On 21 November 2011, the defendant commenced judicial review proceedings against the Parole Board of South Australia. These proceedings challenge the lawfulness of the Parole Board’s conduct in refusing to release the defendant on parole. It would appear that one of the complaints being advanced on the sentence appeal was also sought to be advanced by way of the application for judicial review. It was said that the Parole Board was obliged, by the terms of section 66 of the Correctional Services Act, to release the defendant on parole no later than 30 July 2011. In those proceedings, the defendant – the plaintiff in the judicial review proceedings – seeks orders in the nature of certiorari to quash the decisions of the Parole Board made on 7 April 2011 and 30 August 2011. The first decision related to the Parole Board requiring the defendant to submit an application for release on parole. The second was the Board’s decision that the defendant was not suitable for release on parole. In the judicial review proceedings, the defendant also seeks a declaration that the defendant was entitled to release on parole pursuant to section 66(1) of the Correctional Services Act. Underlying the claim for judicial relief, lies the assertion that the Parole Board acted beyond power and illegally.
The defendant on the hearing of the appeal sought an order that the judicial review proceedings be heard at the same time. If such an order were made, it would follow that all proceedings would be adjourned as the defendant to the judicial review proceedings, the Parole Board of South Australia, has not been served. I declined to make the order as I had formed the view that it was important to address the defendant’s appeal and application for leave as soon as practicable. Both were well out of time.

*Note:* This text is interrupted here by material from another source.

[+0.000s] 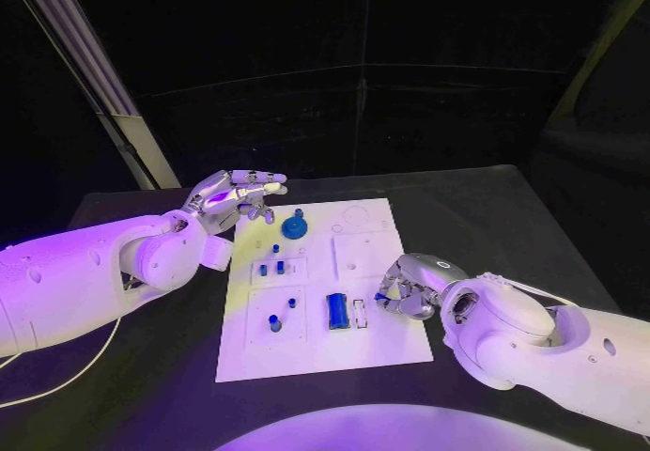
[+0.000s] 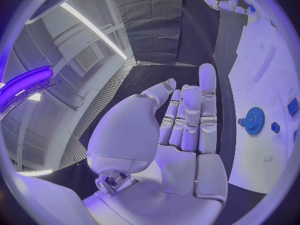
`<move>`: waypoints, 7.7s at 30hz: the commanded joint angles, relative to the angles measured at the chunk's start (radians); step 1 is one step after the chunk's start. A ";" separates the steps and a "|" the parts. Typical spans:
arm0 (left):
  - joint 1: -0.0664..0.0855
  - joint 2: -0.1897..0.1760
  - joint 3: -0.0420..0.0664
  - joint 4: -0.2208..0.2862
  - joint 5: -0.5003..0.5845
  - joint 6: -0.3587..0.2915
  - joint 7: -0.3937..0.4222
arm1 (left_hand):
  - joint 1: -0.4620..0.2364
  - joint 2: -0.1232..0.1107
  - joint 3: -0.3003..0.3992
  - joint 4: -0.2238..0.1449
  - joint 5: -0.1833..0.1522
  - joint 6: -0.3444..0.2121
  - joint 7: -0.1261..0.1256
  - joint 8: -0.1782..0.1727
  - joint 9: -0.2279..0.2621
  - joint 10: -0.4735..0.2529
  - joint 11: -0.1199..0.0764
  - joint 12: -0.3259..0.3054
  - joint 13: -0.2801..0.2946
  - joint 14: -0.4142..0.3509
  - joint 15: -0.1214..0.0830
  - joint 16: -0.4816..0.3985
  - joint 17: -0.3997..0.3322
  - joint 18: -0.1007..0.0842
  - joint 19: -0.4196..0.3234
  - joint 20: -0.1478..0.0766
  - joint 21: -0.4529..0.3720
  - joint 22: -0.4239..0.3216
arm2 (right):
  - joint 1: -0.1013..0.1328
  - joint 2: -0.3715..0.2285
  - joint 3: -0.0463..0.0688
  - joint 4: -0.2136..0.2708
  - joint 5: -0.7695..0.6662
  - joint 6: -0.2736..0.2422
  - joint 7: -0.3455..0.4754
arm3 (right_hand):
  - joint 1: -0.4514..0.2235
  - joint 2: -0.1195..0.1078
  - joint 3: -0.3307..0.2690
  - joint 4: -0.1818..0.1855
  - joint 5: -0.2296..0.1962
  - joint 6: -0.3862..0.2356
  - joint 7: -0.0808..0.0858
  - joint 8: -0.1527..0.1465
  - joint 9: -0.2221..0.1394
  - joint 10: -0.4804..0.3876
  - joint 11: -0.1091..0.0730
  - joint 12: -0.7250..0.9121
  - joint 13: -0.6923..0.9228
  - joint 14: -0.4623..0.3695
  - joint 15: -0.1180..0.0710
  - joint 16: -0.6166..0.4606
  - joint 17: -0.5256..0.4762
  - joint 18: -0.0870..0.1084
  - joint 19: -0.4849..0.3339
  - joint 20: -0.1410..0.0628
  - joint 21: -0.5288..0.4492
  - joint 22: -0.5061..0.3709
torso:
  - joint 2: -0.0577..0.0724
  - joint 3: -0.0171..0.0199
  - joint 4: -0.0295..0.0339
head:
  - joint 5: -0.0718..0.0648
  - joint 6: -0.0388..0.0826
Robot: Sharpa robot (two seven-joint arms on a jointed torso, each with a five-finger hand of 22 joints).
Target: Assemble the parts on the task board
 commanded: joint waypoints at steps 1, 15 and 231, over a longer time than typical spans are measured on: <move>0.001 0.000 0.001 0.003 0.001 0.012 -0.001 | -0.005 -0.003 0.002 -0.006 0.004 -0.005 -0.002 0.006 0.000 -0.008 -0.001 0.007 -0.001 -0.004 0.001 0.005 -0.001 0.013 0.000 0.002 0.000 -0.001 | 0.001 0.007 0.000 -0.003 0.083 -0.075 0.014 | -0.011 -0.008 0.009 0.001 -0.009 0.009 -0.002 -0.005 0.002 0.009 -0.002 0.006 0.002 0.053 -0.008 0.004 0.003 -0.007 0.014 -0.001 0.005 0.114 | 0.000 -0.0010 0.0003 | 0.002 -0.002; 0.001 0.003 0.001 0.005 0.001 0.012 -0.002 | -0.005 -0.003 0.002 -0.006 0.004 -0.005 -0.002 0.006 0.000 -0.008 -0.001 0.007 -0.001 -0.004 0.001 0.005 -0.001 0.013 0.000 0.002 0.000 -0.001 | 0.001 0.057 0.000 -0.039 0.216 -0.088 -0.005 | -0.063 -0.021 0.023 0.018 0.024 0.050 -0.016 0.003 0.010 0.029 -0.012 0.027 0.019 0.056 -0.016 0.015 0.018 -0.009 0.020 -0.007 0.010 0.122 | 0.000 -0.0011 -0.0004 | 0.004 -0.006; -0.198 0.044 0.185 0.105 -0.067 -0.682 0.104 | -1.014 0.056 -0.380 0.081 -0.147 -0.736 -0.200 -0.152 -0.067 -0.755 -0.123 -0.379 -0.067 -1.003 -0.029 -1.138 -0.554 -0.169 -1.048 -0.121 -0.609 -0.598 | 0.311 0.224 -0.187 -0.406 1.653 -0.451 1.180 | -1.087 0.061 -0.211 -0.232 -0.383 -0.832 -0.088 -0.212 -0.218 -1.120 -0.003 -0.959 -1.155 -1.188 0.057 -1.348 -1.278 -0.046 -1.226 -0.048 -1.475 -1.307 | -0.098 -0.0057 0.0171 | 0.069 0.189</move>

Application for Leave to Appeal against Conviction
It is convenient to first address the argument of double jeopardy. The facts before the Magistrate were those outlined in the police apprehension report dealing with events occurring on 1 March 2011. The driver of a truck was engaged in unloading goods. He left the passenger door unlocked. The driver was moving goods into a market. The defendant was observed by witnesses leaning through the passenger door while standing on the footpath, rummaging in the cabin of the truck. The defendant was pulling items from the cabin. Papers and money were removed. When approached, the defendant closed the passenger door and sought to walk away. Papers and coins fell to the ground in the vicinity of the passenger door of the truck and the defendant picked up a number of the coins.
It was the defendant’s submission on the appeal that two of the offences to which she had pleaded guilty, namely, illegally interfering with the truck and theft of money arose from precisely the same facts.
It is to be observed that the act of entering a vehicle and searching that vehicle and in that process disturbing papers and other possessions has been held to amount to an interference with a vehicle.[3] The acts of removing a cover, pulling down a mirror, undoing and removing a fuel cap of a motorcycle have each been held to amount to interference with a vehicle.[4]
[3] Moreshead v Police [1999] SASC 162.
[4] Deas v Police [1998] SASC 7236.
On the hearing of the appeal, the defendant referred to the decision of Farrelly v Howells.[5]Farrelly was charged with two offences: having stolen petrol from a parked motor vehicle and having unlawfully interfered with the vehicle on the same occasion. Farrelly removed the cap of the petrol tank of the vehicle, syphoned out the petrol and replaced the cap. Farrelly was convicted on his plea to each charge and sentenced for both offences. Wells J reached the conclusion that as the facts relied upon in support of each charge were substantially identical, the conviction for larceny was a bar to a conviction on the charge of unlawful interference with the motor vehicle. In the course of his reasons, Wells J observed:[6]
The gist or gravamen of the larceny was, of course, the taking and removal of the petrol with the necessary fraudulent intent. The gist or gravamen of the unlawful interference was the removal, known to be without the authority of the owner, of the petrol tank cap and the lowering of the level of the petrol. (I take the view that it would be a piece of jurisprudential pedantry to treat the petrol as other than part of the vehicle.) In my judgment, the taking and carrying away was at an end, in the circumstances of this case, when the syphoned petrol was placed in the appellant's empty petrol tank; thereafter he was simply using that which he had stolen. The interference with the vehicle was at an end when the appellant stopped syphoning the petrol into the container used.
…
The question therefore arises, on the facts of this case, whether the Court, after recording the conviction on the larceny charge, and upon learning that precisely the same facts were being relied on in support of each charge and what those facts were, should have cancelled the record of the convictions and put the prosecution to their election.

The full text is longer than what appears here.